Roxana Azadi Journaliste

L’horizontale des affreux, quand les mollahs iraniens soutenaient la révolution bolivarienne

Politique
13 janvier 2026, 17:53

Depuis 2006, Téhéran aide le Venezuela a développer une production de drones. Les Gardiens de la révolution iranienne ont développé une coopération militaire approfondie avec les dirigeants du Venezuela, sous l’œil attentif de la Russie.

L’enlèvement du président vénézuélien Nicolas Maduro a mis en évidence les liens extrêmement étroits entre le Venezuela et la République islamique d’Iran. Téhéran et Caracas ont commencé à coopérer dans le domaine des drones bien avant la guerre de la Russie contre l’Ukraine, et même avant que Téhéran ne commence à augmenter massivement sa production de drones. Au début des années 2000, le président vénézuélien de l’époque, Hugo Chávez, avait affirmé que l’aide militaire à l’Iran aiderait à contrer ce qu’il appelait « la bourgeoisie colombienne et ses alliés américains ».

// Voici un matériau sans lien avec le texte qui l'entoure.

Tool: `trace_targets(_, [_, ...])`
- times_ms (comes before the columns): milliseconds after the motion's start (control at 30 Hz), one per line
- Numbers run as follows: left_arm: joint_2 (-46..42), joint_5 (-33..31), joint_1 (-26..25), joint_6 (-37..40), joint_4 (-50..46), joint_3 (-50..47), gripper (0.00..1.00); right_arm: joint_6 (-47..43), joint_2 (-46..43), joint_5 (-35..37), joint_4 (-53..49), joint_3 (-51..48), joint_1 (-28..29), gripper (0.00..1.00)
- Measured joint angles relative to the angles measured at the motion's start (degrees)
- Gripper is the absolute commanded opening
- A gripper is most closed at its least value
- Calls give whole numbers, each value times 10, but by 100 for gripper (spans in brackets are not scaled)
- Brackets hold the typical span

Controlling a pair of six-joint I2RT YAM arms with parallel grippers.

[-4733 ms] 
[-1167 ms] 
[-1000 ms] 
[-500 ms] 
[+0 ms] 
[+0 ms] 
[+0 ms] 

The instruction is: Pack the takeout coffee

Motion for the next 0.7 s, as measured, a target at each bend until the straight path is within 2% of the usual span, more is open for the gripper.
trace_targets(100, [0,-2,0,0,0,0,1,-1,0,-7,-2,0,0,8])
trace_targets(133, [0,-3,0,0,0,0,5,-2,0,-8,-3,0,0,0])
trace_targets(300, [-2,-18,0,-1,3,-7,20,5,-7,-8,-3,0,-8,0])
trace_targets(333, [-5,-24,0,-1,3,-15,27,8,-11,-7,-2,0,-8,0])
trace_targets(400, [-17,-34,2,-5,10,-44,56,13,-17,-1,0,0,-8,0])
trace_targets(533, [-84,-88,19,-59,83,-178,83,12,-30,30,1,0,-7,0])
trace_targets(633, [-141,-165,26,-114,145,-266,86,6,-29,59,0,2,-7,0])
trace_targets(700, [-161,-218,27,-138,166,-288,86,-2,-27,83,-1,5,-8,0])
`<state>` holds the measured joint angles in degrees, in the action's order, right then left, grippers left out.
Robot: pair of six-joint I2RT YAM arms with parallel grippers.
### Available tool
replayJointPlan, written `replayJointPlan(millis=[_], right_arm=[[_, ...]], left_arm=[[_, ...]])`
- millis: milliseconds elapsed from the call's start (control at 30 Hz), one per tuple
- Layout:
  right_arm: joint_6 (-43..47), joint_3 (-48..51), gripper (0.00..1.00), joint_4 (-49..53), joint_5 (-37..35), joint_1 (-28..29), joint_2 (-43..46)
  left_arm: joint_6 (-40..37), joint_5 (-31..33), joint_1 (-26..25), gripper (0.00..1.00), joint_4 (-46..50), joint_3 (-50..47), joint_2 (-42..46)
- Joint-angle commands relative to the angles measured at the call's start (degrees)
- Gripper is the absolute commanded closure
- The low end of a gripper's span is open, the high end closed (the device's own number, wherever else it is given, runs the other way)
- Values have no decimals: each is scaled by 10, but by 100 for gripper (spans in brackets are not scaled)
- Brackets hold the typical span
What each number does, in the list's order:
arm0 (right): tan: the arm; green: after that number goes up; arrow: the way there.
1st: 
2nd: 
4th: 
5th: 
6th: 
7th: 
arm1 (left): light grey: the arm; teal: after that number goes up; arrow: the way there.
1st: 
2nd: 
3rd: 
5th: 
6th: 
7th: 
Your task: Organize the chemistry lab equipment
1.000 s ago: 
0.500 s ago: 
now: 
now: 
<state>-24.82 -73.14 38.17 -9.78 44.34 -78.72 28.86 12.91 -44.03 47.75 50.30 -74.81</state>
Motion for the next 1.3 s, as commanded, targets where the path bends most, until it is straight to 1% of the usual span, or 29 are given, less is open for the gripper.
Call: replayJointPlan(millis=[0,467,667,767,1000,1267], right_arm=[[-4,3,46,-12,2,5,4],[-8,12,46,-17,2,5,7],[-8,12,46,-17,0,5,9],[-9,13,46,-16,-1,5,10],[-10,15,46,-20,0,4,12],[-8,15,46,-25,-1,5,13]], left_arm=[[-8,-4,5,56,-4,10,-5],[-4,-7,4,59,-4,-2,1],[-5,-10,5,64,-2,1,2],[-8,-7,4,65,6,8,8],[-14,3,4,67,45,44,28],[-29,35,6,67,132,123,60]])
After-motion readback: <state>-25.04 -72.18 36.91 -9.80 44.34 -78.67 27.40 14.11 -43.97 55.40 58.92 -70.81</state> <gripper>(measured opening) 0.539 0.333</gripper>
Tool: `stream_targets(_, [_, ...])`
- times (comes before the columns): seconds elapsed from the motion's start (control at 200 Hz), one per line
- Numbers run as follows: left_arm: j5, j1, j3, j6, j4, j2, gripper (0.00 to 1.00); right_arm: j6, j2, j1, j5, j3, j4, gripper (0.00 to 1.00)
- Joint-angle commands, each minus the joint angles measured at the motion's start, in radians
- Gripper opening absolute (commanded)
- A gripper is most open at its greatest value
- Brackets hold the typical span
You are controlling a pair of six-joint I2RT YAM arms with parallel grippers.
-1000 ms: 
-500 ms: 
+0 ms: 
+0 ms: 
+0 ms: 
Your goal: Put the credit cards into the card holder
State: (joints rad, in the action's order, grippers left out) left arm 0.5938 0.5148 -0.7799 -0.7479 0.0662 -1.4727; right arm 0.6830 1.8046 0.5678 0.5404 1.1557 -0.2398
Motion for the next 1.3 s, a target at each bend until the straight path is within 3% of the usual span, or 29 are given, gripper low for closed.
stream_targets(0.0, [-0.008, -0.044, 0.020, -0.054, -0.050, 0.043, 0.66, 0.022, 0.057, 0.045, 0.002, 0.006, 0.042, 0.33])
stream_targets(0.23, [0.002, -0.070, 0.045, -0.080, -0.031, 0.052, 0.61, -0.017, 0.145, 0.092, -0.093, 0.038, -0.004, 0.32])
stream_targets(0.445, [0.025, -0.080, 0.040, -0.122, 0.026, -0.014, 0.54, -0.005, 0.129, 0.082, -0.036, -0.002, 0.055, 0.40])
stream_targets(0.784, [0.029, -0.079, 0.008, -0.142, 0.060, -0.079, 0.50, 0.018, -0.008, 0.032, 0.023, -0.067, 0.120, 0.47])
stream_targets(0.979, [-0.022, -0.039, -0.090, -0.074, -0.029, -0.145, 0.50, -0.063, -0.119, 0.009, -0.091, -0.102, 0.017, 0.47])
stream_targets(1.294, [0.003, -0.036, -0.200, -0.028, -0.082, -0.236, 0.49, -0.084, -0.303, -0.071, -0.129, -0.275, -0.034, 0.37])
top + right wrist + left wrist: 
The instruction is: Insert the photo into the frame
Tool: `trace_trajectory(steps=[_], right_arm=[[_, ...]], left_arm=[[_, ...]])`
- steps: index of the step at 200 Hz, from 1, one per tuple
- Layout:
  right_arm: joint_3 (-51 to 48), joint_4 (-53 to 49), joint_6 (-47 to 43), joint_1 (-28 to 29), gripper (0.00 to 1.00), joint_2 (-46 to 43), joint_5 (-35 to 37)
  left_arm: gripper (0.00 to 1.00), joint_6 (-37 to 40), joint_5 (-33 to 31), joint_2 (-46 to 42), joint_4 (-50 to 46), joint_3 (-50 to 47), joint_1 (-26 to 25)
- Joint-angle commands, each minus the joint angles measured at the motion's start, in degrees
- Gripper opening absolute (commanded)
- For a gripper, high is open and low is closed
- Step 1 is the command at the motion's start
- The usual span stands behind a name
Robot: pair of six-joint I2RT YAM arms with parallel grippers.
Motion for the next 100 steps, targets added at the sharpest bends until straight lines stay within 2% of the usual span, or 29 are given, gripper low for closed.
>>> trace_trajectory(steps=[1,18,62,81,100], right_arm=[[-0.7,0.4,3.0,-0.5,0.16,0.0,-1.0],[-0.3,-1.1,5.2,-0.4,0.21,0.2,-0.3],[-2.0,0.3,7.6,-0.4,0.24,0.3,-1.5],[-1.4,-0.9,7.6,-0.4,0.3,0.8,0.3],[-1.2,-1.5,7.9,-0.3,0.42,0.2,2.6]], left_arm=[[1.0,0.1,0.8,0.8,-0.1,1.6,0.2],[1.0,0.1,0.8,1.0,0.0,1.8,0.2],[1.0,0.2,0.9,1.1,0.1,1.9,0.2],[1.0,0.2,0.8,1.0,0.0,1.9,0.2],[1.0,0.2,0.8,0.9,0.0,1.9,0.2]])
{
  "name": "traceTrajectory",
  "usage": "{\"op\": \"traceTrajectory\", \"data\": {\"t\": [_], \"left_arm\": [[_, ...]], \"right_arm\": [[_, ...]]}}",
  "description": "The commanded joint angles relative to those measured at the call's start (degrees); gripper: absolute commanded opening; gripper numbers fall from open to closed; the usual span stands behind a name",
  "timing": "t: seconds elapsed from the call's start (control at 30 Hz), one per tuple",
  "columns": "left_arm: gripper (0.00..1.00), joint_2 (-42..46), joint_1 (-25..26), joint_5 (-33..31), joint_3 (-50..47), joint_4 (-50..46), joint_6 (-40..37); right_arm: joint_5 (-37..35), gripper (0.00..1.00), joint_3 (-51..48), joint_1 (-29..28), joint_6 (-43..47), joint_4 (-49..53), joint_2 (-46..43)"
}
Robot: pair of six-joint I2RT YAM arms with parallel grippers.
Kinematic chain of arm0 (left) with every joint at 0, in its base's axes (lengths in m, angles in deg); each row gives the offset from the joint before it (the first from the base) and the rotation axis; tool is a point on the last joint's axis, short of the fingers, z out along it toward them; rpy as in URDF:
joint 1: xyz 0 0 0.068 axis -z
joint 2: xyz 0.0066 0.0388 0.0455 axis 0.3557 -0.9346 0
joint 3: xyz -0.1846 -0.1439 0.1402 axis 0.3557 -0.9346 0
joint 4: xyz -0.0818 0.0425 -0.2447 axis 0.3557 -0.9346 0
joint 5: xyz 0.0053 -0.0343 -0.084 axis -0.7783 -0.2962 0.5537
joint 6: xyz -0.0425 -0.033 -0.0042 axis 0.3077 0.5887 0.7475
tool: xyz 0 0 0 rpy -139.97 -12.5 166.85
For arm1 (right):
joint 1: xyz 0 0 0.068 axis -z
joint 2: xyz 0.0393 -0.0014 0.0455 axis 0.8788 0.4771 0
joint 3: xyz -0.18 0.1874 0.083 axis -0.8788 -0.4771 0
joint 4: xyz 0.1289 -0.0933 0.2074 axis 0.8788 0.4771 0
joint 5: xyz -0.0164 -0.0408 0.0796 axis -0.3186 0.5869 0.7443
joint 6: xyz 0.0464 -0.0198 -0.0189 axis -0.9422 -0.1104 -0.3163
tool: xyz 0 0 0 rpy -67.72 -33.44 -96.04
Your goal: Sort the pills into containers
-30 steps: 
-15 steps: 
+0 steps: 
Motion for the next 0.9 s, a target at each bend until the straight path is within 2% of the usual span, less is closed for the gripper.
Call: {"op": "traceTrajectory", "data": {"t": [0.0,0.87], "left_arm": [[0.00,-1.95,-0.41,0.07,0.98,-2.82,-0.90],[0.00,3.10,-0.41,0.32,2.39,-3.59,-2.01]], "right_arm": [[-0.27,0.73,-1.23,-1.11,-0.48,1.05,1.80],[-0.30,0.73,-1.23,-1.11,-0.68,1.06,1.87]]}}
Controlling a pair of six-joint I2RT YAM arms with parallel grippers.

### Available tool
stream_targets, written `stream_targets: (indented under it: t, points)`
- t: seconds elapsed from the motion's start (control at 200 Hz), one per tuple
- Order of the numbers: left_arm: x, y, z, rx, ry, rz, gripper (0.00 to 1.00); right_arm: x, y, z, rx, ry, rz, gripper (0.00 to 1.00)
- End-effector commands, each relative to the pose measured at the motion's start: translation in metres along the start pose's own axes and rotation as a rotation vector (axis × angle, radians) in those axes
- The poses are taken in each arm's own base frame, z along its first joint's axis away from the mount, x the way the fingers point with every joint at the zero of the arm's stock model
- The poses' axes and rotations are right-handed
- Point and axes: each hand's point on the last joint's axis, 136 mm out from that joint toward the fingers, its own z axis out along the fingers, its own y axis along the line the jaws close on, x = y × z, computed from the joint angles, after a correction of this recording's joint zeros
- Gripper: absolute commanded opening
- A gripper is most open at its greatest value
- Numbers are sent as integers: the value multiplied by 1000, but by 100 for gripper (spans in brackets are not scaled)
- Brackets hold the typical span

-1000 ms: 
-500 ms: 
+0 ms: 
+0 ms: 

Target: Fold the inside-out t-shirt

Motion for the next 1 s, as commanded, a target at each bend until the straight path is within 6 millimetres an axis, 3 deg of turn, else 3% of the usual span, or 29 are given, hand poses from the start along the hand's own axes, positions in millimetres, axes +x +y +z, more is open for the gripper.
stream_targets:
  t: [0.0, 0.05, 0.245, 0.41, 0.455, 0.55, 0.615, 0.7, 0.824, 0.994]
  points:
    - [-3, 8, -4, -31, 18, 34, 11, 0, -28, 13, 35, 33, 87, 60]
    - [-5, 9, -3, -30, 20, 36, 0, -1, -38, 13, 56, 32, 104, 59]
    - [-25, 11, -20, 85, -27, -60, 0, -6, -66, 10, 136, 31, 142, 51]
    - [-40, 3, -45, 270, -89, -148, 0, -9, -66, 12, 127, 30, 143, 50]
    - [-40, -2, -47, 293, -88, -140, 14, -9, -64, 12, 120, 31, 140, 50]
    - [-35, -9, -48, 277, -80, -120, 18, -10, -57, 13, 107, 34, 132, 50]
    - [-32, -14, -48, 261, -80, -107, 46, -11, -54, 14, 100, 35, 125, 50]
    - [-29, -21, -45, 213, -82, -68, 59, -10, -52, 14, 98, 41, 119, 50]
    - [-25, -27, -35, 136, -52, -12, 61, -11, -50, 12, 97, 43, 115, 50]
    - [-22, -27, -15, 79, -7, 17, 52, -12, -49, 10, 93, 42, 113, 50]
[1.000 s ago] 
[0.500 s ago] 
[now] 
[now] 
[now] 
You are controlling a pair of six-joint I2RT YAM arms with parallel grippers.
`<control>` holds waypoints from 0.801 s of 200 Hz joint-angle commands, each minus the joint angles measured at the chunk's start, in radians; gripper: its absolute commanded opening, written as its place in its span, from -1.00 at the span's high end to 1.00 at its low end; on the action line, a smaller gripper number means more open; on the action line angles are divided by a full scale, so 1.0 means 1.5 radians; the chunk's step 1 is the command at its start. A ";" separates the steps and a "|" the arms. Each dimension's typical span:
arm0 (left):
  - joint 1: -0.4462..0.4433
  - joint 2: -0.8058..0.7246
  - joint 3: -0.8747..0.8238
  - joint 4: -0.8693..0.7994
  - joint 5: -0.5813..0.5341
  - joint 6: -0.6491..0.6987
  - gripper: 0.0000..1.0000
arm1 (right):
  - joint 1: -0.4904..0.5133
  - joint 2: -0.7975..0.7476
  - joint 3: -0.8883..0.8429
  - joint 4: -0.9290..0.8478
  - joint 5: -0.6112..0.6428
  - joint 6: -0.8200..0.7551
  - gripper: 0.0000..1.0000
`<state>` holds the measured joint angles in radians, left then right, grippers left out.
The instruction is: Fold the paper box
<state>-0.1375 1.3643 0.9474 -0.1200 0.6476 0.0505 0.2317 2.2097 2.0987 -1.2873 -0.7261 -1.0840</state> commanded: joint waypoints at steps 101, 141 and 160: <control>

Le programme de création de drones au Venezuela a débuté en 2006, lorsque Caracas a signé un accord militaire avec Téhéran. La société iranienne Qods Aviation Industries a fourni les équipements, les ingénieurs vénézuéliens ont suivi une formation en Iran, puis des spécialistes iraniens ont travaillé à la base aérienne El Libertador dans la ville de Maracay.

Photo : Maduro et l’ancien président iranien Ebrahim Raisi ont signé un accord de coopération stratégique global d’une durée de 20 ans, décembre 2022.

En juin 2012, Chávez a confirmé qu’une production de drones iraniens avait été mise en place dans le pays. Un an plus tard, le gouvernement vénézuélien a présenté plusieurs drones de reconnaissance de type Mohajer-2 sans la partie armée, chacun d’entre eux ayant été fabriqué par CAVIM, une entreprise militaire publique vénézuélienne.

Dans un discours télévisé adressé aux officiers du ministère de la Défense vénézuélien, Hugo Chávez a déclaré : « Nous n’avons pas l’intention de nuire à qui que ce soit ». Il a ensuite ajouté : « Nous menons ces travaux avec l’aide de différents pays, notamment la Chine, la Russie, l’Iran et d’autres États alliés ».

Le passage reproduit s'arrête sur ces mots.